Today, I Finally Learned Regular Expressions

4 minute read

Having been a professional software engineer for 8+ years now, this is somewhat embarrassing to admit:

I never learned how to write regular expressions.

Sure, I’ve used regular expressions plenty of times, but those usages typically involved heading over to Google, searching for the regex I needed, and copy/pasting it into the appropriate place in code.

I sort of knew what some of the syntax meant, such as [a-zA-Z] or \d, but most of the time each expression was an incomprehensible set of characters/gibberish/black magic that I hoped would do whatever the search result claimed it would.

Of course, any time regular expressions were mentioned, I was always the guy that would chime in with the clever “…and now you have two problems!” Jamie Zawinski quote. While in most cases it was probably true, perhaps I would have actually been able to provide some help from time to time if I had put forth the effort to understand them.

Today, my moment of truth arrived.

I had written a utility to load data via a REST API, which I had used on several occasions and worked perfectly fine. I needed to load a vastly larger data set and I was concerned the overhead of making thousands of individual REST calls. Being the lazy developer that I am, I wanted to change as little code as possible. I modified my utility to write out queries to a text file, which I would consume and execute in batches using a native API (different language, hence the two separate programs). Perfect!
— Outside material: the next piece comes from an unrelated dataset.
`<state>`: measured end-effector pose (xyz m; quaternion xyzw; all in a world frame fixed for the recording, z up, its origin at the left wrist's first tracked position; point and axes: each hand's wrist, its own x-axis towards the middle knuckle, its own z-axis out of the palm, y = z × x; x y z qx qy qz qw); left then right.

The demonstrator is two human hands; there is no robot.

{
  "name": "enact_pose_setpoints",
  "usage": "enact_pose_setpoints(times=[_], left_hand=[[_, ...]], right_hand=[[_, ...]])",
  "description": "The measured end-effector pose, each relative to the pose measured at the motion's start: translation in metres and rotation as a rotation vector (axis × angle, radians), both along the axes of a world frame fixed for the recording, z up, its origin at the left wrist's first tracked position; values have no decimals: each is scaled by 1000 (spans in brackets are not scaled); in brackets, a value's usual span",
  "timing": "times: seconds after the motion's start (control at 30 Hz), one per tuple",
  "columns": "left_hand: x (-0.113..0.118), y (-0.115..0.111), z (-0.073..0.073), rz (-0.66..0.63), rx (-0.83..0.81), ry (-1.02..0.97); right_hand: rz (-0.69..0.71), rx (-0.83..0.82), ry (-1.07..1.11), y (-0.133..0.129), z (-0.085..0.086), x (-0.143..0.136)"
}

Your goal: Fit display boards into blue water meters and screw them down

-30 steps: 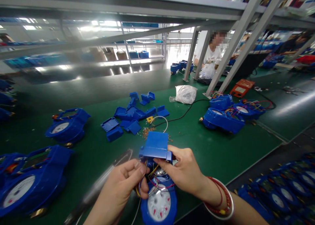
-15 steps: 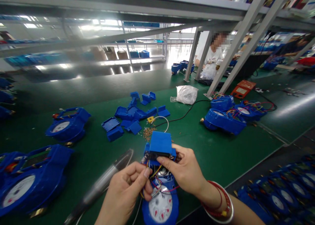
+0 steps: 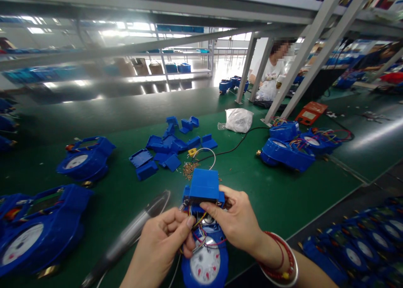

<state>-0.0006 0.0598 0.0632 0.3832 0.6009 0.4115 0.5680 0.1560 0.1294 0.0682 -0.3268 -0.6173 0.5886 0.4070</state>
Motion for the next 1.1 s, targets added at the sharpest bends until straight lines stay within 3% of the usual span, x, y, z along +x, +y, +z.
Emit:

Except that the generated queries were serialized into JSON, and I needed to strip out the quotes around the keys in the key/value pairs in order to generate valid statements for the API I was using.

I spent a few minutes investigating how easy it would be to change the serialization. Since I’d be trying to get a library to serialize into invalid JSON, the answer was “not very.”

Some people, when confronted with a problem, think "I know, I'll use regular expressions." Now they have two problems.

Actually, I had four problems. The two from Zawinski’s quote, plus two more: it seemed very unlikely that I’d be able to find a pre-packaged regex to do what I wanted, and I didn’t know how to write regular expressions.

So, I sucked it up, read a few tutorials, and after some trial and error and the help of an online regex tester (thanks RegexPlanet!), I built the regex I needed.

Now I no longer have to suffer silently in shame, and I can tell people I meet at parties I know regular expressions! (or do this!)

Oh, and for the record, this is the regex: (\s”([a-zA-z]*)”:\s(“?))